Sister Francis Xia of St. Theresa of the Child Jesus is doing graduate study in religious education, pastoral ministry and social work at Boston College and formerly worked at the nonprofit Jinde Charities in the capital of the Hebei Province about 200 miles southwest of Beijing. This year it became the first Catholic nonprofit to register at the national level with the Ministry of Civil Affairs. Out of 50 dioceses, there are two other diocesan social service centers, but “the majority of dioceses are emerging to do charity work,” she said.

While raised as a Catholic, she had little religious formation growing up and agreed that better education is critical. She also said there is a great need for more charitable outreach to address human trafficking, AIDS, and poverty. Her diocese works largely in disaster relief for the annual floods, educational scholarships and support for those with AIDS. The organization’s work since its establishment in 1998 has included funding the education of 6,551 schoolchildren and aiding victims of at least 35 disasters in the country. They have partnered with German Caritas and Catholic Relief Services in AIDS work and made their first overseas donation for tsunami relief. Her diocese held an interfaith conference focused on “how we can work together to help society,” Sister Francis said.
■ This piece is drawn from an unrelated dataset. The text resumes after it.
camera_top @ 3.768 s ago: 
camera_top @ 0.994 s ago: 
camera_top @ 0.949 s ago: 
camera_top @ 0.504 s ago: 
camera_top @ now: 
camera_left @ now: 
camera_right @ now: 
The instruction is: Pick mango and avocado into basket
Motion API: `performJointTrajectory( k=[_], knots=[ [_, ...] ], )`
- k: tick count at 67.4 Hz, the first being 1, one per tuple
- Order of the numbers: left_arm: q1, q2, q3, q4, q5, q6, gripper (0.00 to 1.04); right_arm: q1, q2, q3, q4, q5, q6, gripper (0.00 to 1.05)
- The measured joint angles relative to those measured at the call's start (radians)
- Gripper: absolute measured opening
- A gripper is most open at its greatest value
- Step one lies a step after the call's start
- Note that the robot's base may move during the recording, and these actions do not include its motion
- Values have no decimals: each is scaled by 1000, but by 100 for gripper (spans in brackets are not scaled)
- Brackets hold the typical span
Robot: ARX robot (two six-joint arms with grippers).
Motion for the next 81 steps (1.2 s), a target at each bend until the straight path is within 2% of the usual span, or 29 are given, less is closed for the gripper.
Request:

“I’m so excited, taking three classes in Boston College. They emphasize how to apply apostolic ministry,” she said. “It’s good for me to learn like at this conference and catechetical training programs. Every chance I have, I try to go and learn.”

The 44-year-old believes that sisters “play a very, very important role in the church” particularly because “for women and children it’s very easy to approach sisters” and the Chinese have a special devotion to Mary.

“Mothers and women play a very important role in Chinese families. There are a lot of Chinese traditional stories and models mothers use to educate their children and with Mary’s nature and virtue it’s easy to adapt to Chinese culture. … Chinese women like Mother Mary and especially to pray the rosary, which helps families become devoted to Mary.”